Work task -
The listing below needs to be copied in full, exactly.
BEGIN
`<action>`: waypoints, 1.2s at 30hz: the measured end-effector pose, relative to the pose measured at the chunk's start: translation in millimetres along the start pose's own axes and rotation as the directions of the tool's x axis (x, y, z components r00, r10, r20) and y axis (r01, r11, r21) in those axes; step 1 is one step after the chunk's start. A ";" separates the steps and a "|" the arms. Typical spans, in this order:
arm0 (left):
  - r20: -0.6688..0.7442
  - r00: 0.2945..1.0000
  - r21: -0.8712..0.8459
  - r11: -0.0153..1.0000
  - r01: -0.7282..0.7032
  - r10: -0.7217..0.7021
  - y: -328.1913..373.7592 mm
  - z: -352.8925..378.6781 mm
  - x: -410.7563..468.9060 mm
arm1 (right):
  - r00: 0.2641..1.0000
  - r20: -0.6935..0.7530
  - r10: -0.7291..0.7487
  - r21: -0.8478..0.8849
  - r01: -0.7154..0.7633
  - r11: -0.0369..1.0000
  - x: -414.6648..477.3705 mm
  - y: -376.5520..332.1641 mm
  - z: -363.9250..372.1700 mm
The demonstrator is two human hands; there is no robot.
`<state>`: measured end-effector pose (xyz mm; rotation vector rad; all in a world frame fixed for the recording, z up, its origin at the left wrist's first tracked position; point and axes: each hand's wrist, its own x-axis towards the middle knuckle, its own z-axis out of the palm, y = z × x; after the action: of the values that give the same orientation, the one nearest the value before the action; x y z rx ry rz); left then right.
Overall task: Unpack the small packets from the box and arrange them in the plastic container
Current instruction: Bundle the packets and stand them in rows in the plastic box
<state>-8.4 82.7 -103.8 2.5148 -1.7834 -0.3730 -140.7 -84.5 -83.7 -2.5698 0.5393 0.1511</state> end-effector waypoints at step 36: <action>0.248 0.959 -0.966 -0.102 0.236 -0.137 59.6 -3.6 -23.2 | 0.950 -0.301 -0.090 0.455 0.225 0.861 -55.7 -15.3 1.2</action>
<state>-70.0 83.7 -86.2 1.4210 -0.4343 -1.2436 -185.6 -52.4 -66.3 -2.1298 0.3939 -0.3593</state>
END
Written solution -
`<action>`: waypoints, 1.2s at 30hz: the measured end-effector pose, relative to the pose measured at the chunk's start: translation in millimetres along the start pose's own axes and rotation as the directions of the tool's x axis (x, y, z components r00, r10, r20) and y axis (r01, r11, r21) in those axes; step 1 is one step after the chunk's start. A ";" separates the steps and a "|" the arms. Typical spans, in this order:
arm0 (left):
  - r20: -0.6688..0.7442
  - r00: 0.2945..1.0000
  - r21: -0.8712..0.8459
  - r11: -0.0153..1.0000
  - r01: -0.7282..0.7032
  - r10: -0.7217..0.7021
  - y: -328.1913..373.7592 mm
  - z: -352.8925..378.6781 mm
  - x: -410.7563..468.9060 mm
arm1 (right):
  - r00: 0.2641..1.0000
  - r20: -0.6935..0.7530
  - r10: -0.7291..0.7487
  - r21: -0.8478..0.8849
  - r01: -0.7154..0.7633
  - r11: -0.0369..1.0000
  - x: -414.6648..477.3705 mm
  - y: -376.5520..332.1641 mm
  - z: -363.9250..372.1700 mm
The demonstrator is two human hands; there is no robot.
`<state>`: measured end-effector pose (xyz mm; rotation vector rad; all in a world frame fixed for the recording, z up, its origin at the left wrist's first tracked position; point and axes: each hand's wrist, its own x-axis towards the middle knuckle, its own z-axis out of the palm, y = z × x; after the action: of the values that give the same orientation, the one nearest the value before the action; x y z rx ry rz); left then right.
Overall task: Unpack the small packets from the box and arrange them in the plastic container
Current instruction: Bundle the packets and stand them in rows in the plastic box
<state>-8.4 82.7 -103.8 2.5148 -1.7834 -0.3730 -140.7 -84.5 -83.7 -2.5698 0.5393 0.1511</state> end-effector waypoints at step 36: <action>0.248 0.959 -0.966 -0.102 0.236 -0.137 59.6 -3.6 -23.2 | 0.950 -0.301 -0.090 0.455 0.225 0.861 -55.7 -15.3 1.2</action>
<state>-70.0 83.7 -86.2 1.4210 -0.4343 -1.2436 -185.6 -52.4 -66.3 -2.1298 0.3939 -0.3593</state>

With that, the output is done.